» **What to do**
From the line with "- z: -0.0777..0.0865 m" to the line with "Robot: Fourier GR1", retype every line exactly, including those two, and leave out the rest of the data below.

Collected data:
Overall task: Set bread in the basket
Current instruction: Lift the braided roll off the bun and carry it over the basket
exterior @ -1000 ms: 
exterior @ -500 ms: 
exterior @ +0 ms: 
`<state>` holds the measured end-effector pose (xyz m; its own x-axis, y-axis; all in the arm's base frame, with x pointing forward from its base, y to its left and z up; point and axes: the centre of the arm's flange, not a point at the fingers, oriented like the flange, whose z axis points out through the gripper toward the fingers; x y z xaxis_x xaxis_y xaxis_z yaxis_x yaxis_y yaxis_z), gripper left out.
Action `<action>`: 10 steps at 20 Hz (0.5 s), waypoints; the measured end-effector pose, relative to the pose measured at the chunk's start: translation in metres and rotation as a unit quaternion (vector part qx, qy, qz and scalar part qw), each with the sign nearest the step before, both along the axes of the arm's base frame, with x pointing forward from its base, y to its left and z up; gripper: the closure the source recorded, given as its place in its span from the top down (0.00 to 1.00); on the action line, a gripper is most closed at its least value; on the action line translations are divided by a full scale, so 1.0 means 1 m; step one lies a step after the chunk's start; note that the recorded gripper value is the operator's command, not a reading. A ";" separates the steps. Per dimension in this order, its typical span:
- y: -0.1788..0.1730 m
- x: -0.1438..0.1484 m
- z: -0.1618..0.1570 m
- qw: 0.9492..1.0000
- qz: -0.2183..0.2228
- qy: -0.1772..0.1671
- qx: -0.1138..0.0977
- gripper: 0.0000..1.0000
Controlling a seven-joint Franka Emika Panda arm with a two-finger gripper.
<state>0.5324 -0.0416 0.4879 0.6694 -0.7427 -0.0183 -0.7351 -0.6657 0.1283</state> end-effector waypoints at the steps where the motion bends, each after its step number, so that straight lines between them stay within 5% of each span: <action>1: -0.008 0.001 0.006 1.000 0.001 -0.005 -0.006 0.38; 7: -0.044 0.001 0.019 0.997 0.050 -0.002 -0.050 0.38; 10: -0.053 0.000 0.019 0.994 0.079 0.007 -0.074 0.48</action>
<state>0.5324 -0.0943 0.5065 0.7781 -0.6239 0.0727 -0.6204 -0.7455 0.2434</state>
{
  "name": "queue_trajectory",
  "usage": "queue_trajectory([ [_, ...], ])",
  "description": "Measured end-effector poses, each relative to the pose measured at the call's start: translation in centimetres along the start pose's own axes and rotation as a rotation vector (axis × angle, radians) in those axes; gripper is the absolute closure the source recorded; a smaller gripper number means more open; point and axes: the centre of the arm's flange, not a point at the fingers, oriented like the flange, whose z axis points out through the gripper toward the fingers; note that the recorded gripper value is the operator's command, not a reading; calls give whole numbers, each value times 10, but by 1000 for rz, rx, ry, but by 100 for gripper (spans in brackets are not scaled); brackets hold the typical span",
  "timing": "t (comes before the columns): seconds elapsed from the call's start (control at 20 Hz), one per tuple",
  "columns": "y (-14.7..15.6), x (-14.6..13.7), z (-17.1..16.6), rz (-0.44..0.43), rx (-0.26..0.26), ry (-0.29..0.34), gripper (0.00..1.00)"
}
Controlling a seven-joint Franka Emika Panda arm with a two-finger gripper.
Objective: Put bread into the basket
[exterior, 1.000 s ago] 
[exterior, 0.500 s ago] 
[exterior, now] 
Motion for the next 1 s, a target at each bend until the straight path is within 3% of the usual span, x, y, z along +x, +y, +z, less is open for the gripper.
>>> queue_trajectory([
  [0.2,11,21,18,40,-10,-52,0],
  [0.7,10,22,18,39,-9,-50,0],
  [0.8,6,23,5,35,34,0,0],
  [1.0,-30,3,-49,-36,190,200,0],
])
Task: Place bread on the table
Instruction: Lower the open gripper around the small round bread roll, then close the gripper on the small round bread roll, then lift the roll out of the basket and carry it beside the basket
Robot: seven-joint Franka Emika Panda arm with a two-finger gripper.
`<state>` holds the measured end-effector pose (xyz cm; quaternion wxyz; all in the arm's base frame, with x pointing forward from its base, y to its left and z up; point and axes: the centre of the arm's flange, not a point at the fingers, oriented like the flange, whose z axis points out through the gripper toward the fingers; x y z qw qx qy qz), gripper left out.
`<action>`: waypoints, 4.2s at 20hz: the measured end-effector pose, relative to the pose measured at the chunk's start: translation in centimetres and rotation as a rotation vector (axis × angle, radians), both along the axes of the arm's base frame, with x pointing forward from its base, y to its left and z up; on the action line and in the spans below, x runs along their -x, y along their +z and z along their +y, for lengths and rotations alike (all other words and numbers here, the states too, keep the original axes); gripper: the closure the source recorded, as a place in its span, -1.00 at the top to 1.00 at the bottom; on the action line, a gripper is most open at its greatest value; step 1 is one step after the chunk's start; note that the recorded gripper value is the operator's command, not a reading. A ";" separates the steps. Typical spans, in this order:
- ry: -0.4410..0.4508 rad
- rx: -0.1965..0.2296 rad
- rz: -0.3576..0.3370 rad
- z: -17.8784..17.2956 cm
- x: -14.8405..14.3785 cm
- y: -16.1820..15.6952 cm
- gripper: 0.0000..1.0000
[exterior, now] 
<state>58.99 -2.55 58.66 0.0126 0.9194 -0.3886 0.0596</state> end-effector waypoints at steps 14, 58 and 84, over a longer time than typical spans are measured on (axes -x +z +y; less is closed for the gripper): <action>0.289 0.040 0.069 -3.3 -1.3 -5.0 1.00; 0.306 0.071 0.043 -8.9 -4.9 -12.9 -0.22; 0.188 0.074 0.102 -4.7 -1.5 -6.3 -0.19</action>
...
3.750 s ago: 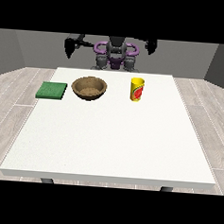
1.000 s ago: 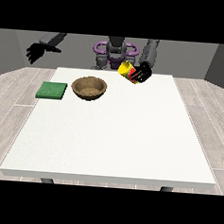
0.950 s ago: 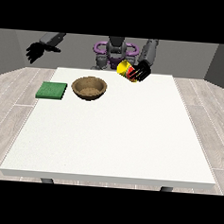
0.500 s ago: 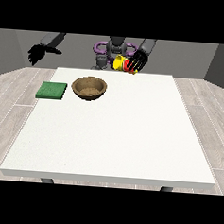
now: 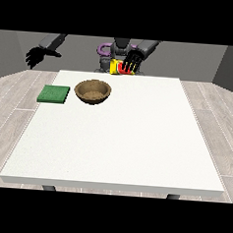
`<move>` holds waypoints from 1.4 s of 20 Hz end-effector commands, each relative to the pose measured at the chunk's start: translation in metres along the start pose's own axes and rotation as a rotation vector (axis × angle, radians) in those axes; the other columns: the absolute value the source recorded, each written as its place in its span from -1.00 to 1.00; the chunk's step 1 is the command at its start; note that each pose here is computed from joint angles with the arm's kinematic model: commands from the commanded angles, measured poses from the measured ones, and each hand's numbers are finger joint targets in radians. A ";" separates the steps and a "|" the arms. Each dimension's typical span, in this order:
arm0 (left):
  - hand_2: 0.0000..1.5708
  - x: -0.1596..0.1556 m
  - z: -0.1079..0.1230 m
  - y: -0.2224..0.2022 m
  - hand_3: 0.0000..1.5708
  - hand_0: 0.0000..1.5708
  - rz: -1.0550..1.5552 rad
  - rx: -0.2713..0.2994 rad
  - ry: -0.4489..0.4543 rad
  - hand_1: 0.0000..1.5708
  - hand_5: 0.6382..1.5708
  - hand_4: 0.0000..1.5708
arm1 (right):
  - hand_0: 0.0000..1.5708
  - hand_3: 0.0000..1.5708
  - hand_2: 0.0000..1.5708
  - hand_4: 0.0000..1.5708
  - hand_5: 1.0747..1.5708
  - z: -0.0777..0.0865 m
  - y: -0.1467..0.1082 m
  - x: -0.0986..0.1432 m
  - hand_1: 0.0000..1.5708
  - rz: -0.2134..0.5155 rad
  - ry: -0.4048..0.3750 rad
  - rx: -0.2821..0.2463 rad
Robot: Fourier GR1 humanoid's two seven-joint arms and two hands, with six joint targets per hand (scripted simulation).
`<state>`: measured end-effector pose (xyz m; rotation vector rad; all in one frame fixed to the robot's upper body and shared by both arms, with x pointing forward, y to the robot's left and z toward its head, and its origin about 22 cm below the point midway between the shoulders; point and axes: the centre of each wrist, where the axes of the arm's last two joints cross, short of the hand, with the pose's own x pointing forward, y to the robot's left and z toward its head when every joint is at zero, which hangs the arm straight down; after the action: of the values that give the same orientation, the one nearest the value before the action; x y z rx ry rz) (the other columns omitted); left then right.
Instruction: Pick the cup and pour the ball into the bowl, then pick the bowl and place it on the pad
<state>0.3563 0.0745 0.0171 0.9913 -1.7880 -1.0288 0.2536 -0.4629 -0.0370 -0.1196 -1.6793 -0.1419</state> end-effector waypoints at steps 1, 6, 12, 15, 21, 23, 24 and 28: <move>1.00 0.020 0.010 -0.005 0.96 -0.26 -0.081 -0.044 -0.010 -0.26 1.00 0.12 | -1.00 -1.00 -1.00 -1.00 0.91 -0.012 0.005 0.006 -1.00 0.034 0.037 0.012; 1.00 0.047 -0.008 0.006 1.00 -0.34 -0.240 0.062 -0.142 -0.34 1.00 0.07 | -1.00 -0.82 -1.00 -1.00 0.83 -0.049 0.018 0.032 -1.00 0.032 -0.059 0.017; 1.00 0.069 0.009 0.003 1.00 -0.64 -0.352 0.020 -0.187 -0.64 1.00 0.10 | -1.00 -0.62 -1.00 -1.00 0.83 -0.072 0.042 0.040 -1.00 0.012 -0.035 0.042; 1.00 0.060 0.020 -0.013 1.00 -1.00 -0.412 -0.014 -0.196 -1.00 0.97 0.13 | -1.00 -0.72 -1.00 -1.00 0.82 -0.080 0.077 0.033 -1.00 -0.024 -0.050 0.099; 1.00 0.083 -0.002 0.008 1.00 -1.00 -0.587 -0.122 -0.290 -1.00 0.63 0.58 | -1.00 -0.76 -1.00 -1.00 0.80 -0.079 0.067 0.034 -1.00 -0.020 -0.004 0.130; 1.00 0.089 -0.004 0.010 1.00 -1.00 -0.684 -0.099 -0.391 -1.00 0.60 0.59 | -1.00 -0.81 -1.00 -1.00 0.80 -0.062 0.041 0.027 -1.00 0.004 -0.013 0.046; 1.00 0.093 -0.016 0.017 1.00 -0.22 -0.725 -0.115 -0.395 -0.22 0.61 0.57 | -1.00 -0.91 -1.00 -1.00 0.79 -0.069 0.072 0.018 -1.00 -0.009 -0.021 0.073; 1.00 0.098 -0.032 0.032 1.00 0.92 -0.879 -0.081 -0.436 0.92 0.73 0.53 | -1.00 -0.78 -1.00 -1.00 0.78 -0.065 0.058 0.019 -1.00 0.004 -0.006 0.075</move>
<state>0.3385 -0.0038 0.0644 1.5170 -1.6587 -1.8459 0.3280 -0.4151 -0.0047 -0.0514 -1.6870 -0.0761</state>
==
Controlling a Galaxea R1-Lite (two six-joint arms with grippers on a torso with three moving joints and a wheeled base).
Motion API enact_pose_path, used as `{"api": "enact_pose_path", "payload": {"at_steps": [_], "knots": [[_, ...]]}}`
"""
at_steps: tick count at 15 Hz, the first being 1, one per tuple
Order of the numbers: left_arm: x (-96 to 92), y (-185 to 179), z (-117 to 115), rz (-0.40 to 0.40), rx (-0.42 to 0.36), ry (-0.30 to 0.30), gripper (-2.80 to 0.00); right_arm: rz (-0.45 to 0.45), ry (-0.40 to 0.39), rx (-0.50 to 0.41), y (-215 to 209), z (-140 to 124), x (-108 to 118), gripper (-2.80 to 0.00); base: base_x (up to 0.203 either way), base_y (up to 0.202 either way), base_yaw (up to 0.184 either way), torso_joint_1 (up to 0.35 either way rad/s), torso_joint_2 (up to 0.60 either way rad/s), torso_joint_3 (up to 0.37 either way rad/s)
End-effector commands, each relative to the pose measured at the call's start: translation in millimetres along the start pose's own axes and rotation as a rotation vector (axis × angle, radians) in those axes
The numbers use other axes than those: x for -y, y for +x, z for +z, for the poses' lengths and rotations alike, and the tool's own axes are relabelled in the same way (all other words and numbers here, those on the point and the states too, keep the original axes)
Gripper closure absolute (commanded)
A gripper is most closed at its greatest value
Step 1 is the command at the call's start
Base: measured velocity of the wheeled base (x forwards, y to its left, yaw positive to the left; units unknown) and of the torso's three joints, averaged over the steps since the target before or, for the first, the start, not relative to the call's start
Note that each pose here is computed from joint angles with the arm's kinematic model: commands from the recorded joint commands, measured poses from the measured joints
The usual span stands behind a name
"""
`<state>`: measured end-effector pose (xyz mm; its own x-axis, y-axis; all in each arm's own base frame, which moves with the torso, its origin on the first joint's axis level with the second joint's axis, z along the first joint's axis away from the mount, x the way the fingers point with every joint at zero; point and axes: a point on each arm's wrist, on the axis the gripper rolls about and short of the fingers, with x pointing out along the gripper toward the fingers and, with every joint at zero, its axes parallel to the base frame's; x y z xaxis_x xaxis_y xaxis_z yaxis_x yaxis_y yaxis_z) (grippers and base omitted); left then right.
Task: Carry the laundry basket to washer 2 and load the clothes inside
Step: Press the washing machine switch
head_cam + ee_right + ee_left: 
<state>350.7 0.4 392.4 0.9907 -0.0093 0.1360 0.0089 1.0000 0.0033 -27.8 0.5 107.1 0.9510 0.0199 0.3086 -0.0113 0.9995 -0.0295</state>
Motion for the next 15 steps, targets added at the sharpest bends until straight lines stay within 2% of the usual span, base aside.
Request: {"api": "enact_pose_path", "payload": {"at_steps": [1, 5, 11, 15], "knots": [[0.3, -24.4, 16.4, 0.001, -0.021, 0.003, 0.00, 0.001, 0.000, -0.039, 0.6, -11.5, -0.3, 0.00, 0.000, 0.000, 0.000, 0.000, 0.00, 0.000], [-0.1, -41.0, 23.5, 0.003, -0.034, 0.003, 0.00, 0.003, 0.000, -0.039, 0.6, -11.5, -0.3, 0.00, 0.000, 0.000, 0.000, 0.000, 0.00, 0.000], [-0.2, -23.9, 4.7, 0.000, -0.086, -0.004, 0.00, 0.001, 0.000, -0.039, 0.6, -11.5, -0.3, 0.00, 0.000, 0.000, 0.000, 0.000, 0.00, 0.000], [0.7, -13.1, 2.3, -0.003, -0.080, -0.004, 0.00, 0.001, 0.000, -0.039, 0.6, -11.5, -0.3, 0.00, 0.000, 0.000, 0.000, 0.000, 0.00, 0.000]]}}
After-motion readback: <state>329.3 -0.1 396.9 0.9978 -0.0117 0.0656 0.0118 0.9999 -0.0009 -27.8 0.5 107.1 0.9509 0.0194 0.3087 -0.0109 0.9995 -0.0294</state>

» **Result for this exercise**
  - z: -0.0777..0.0865 m
  - y: -0.1467..0.1082 m
  - x: -0.0986..0.1432 m
  - hand_1: 0.0000..1.5708
  - rz: -0.2134..0.5155 rad
  - ry: -0.4048..0.3750 rad
  - rx: -0.2821..0.2463 rad
Robot: Fourier GR1 humanoid's two seven-joint arms and two hands, with six joint targets per hand (scripted simulation).

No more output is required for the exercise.